*** Opening Dataset extract ***

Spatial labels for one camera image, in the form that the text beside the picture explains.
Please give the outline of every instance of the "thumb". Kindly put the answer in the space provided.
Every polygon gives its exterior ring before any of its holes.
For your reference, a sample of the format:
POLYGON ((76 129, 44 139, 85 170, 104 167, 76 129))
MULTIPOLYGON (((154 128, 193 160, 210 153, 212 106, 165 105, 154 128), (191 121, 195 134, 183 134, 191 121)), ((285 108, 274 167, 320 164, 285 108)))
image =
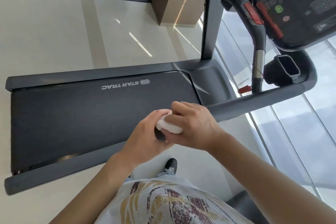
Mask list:
POLYGON ((168 143, 187 146, 187 139, 183 137, 181 134, 173 134, 165 129, 161 129, 161 132, 165 135, 166 141, 168 143))

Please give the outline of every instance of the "black sneaker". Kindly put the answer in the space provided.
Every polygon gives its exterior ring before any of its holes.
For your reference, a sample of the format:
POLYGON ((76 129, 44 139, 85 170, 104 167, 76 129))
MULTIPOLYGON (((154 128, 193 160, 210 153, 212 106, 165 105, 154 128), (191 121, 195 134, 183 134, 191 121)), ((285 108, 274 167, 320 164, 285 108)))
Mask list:
POLYGON ((176 174, 177 171, 177 160, 175 158, 171 158, 167 161, 165 166, 165 171, 171 171, 176 174))

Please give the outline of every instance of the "white graphic t-shirt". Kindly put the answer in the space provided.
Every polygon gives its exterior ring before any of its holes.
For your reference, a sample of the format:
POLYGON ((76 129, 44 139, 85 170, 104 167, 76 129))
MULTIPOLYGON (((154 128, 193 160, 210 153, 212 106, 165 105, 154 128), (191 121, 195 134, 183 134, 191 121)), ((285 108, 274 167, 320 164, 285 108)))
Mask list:
POLYGON ((184 178, 125 182, 95 224, 252 224, 214 195, 184 178))

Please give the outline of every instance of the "jeans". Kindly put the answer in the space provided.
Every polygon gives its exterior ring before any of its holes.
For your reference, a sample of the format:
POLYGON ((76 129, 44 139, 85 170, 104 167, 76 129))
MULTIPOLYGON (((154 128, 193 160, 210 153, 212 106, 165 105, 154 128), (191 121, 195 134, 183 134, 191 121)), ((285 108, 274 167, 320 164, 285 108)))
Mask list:
MULTIPOLYGON (((165 169, 165 171, 163 171, 162 173, 157 174, 157 178, 159 178, 162 175, 175 175, 173 171, 170 171, 168 169, 165 169)), ((126 180, 124 182, 129 182, 132 181, 133 179, 130 177, 127 177, 126 180)))

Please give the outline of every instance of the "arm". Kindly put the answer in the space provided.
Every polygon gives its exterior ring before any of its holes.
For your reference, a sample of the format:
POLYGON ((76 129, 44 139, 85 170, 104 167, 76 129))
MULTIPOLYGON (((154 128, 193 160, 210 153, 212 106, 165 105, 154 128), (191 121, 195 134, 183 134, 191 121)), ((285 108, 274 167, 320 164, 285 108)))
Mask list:
POLYGON ((134 129, 124 148, 114 154, 82 191, 50 224, 92 224, 117 194, 120 186, 140 164, 159 155, 173 144, 159 142, 154 128, 169 110, 150 113, 134 129))
POLYGON ((169 142, 206 150, 249 192, 272 224, 336 223, 336 211, 223 131, 203 106, 174 102, 166 122, 183 128, 169 142))

*** Closing Dataset extract ***

**Directions:** An exact copy of all the records is required, with the pictures omitted.

**Reply:**
Spatial labels for one camera image, in the form that the text beside the picture explains.
Please give the outline of every instance of the "thumb". Kindly put the answer in the space provided.
Every polygon gives its exterior ring before any of its holes.
For your reference, a sample of the format:
POLYGON ((76 129, 44 139, 85 170, 104 167, 76 129))
MULTIPOLYGON (((154 128, 193 160, 210 153, 212 106, 165 105, 154 128), (191 121, 195 134, 183 134, 191 121)), ((285 108, 274 167, 320 164, 285 108)))
image =
Mask list:
POLYGON ((168 143, 187 146, 187 139, 183 137, 181 134, 173 134, 165 129, 161 129, 161 132, 165 135, 166 141, 168 143))

Please give the outline of every instance of the "black sneaker". Kindly put the answer in the space provided.
Every polygon gives its exterior ring before any of its holes.
For your reference, a sample of the format:
POLYGON ((76 129, 44 139, 85 170, 104 167, 76 129))
MULTIPOLYGON (((154 128, 193 160, 210 153, 212 106, 165 105, 154 128), (191 121, 195 134, 183 134, 191 121)), ((285 108, 274 167, 320 164, 285 108)))
Mask list:
POLYGON ((176 174, 177 171, 177 160, 175 158, 171 158, 167 161, 165 166, 165 171, 171 171, 176 174))

Please give the outline of every instance of the "white graphic t-shirt". Kindly put the answer in the space provided.
Every polygon gives its exterior ring before any of its holes.
For your reference, a sample of the format:
POLYGON ((76 129, 44 139, 85 170, 104 167, 76 129))
MULTIPOLYGON (((154 128, 193 160, 210 153, 212 106, 165 105, 154 128), (191 121, 195 134, 183 134, 191 121)), ((285 108, 274 167, 320 164, 285 108)))
Mask list:
POLYGON ((184 178, 125 182, 95 224, 252 224, 214 195, 184 178))

Please give the outline of every instance of the "jeans". Kindly put the answer in the space provided.
Every polygon gives its exterior ring before any of its holes.
For your reference, a sample of the format:
POLYGON ((76 129, 44 139, 85 170, 104 167, 76 129))
MULTIPOLYGON (((154 128, 193 160, 210 153, 212 106, 165 105, 154 128), (191 121, 195 134, 183 134, 191 121)), ((285 108, 274 167, 320 164, 285 108)))
Mask list:
MULTIPOLYGON (((165 169, 165 171, 163 171, 162 173, 157 174, 157 178, 159 178, 162 175, 175 175, 173 171, 170 171, 168 169, 165 169)), ((126 180, 124 182, 129 182, 132 181, 133 179, 130 177, 127 177, 126 180)))

Please give the outline of every instance of the "arm". Kindly put the answer in the space provided.
Every polygon gives its exterior ring before any of its holes.
For your reference, a sample of the format:
POLYGON ((76 129, 44 139, 85 170, 104 167, 76 129))
MULTIPOLYGON (((154 128, 193 160, 210 153, 212 106, 165 105, 154 128), (191 121, 195 134, 183 134, 191 121)), ((285 108, 274 167, 320 164, 285 108)))
Mask list:
POLYGON ((134 129, 124 148, 114 154, 82 191, 50 224, 92 224, 117 194, 120 186, 140 164, 159 155, 173 144, 159 142, 154 128, 169 110, 150 113, 134 129))
POLYGON ((169 142, 206 150, 249 192, 272 224, 336 223, 336 211, 223 131, 203 106, 174 102, 166 122, 183 128, 169 142))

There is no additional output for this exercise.